Le nuove regole sull’abbigliamento in aereo stanno creando discussioni e possibili sorprese per i passeggeri: ecco cosa sta accadendo.

Negli Stati Uniti sta cambiando il modo di concepire l’abbigliamento in volo. Il dibattito, acceso da dichiarazioni ufficiali, sta riportando al centro una domanda che sembrava superata: come ci si deve vestire per salire su un aereo? Una questione che, fino a poco tempo fa, sembrava appartenere ai tempi in cui aeroporti e lounge erano luoghi da red carpet, ma che oggi torna attuale a causa di nuove prese di posizione e regolamenti più stringenti.

Le nuove pressioni sul dress code in aereo

La scintilla è arrivata direttamente dal Segretario ai Trasporti degli Stati Uniti, Sean Duffy. Durante un intervento all’aeroporto di Newark, nel New Jersey, ha criticato apertamente chi si presenta ai controlli con abiti giudicati poco rispettosi dello spazio condiviso. Ha parlato di una necessità di “vestirsi con un certo rispetto”, esprimendo un netto disappunto soprattutto verso pigiami e pantofole, ormai molto comuni tra i viaggiatori.

Secondo Duffy, scegliere un abbigliamento minimamente curato – anche solo jeans e una camicia decente – creerebbe un’atmosfera più piacevole in volo e un atteggiamento più corretto da parte dei passeggeri. Un invito all’eleganza che ha immediatamente generato discussione, tra chi lo considera necessario e chi lo ritiene un inutile moralismo.

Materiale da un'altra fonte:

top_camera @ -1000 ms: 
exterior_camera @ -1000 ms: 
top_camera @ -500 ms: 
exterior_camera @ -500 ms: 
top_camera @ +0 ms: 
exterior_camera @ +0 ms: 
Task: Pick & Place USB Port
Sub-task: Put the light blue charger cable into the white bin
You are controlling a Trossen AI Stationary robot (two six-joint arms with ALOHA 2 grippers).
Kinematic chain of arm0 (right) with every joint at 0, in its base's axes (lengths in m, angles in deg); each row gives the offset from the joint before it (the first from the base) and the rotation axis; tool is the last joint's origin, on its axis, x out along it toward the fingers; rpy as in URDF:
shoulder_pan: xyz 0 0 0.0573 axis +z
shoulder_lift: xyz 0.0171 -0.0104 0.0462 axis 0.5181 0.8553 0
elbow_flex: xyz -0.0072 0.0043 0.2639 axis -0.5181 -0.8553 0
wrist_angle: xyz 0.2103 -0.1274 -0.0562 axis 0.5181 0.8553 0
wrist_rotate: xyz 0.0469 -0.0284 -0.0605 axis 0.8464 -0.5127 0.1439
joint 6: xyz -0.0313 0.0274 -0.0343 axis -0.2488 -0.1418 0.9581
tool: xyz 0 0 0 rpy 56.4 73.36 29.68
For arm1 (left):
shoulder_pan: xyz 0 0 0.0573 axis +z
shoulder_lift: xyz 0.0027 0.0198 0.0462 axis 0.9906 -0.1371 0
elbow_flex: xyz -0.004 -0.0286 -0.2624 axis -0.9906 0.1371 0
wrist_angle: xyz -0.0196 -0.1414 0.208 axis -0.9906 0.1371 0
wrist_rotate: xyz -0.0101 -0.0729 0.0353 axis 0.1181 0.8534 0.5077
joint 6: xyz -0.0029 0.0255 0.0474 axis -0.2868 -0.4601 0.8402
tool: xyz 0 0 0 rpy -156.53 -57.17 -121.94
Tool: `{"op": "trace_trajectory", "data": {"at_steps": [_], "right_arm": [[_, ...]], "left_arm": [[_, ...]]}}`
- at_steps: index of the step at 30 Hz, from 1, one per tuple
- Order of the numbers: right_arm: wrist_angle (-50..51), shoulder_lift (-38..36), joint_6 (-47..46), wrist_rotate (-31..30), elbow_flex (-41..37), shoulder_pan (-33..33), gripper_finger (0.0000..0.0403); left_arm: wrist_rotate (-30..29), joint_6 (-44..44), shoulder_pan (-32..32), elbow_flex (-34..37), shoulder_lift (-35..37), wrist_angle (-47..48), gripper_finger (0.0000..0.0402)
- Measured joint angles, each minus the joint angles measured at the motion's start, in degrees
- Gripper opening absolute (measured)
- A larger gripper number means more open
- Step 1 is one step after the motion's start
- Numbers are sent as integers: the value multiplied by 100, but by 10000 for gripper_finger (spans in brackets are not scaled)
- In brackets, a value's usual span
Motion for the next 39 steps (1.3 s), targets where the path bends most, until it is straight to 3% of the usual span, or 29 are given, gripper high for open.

La vera domanda è diventata centrale: serve davvero un dress code per volare? A differenza di quanto molti credano, alcune compagnie aeree applicano già restrizioni chiare sull’abbigliamento. La più nota è United Airlines, che nel proprio contratto di trasporto inserisce norme ben precise e poco conosciute dal grande pubblico.

 

aereo: nuove regole sull'abbigliamento

Le nuove pressioni sul dress code in aereo – viaggia360.it

Altre compagnie, come Spirit Airlines, hanno introdotto linee guida ancora più rigide, valide già da gennaio: non solo divieto di viaggiare a piedi nudi, ma anche limitazioni relative a tatuaggi offensivi e indumenti trasparenti. La spinta è verso un ritorno alla “decenza” in volo potrebbe tradursi in controlli più attenti e, in futuro, in indicazioni più severe e uniformate.

Di certo, chi è abituato a presentarsi in aeroporto con pigiama, ciabatte o abbigliamento estremamente informale potrebbe presto trovarsi davanti a spiacevoli sorprese. Senza contare che la percezione stessa del viaggio potrebbe cambiare: da momento privato di relax a contesto in cui sono richieste nuove forme di rispetto reciproco.

Per ora, nulla è obbligatorio su scala nazionale, ma il dibattito è aperto e sta crescendo. E i passeggeri farebbero bene a tenerlo d’occhio: il dress code in aereo potrebbe non essere più una semplice questione di stile.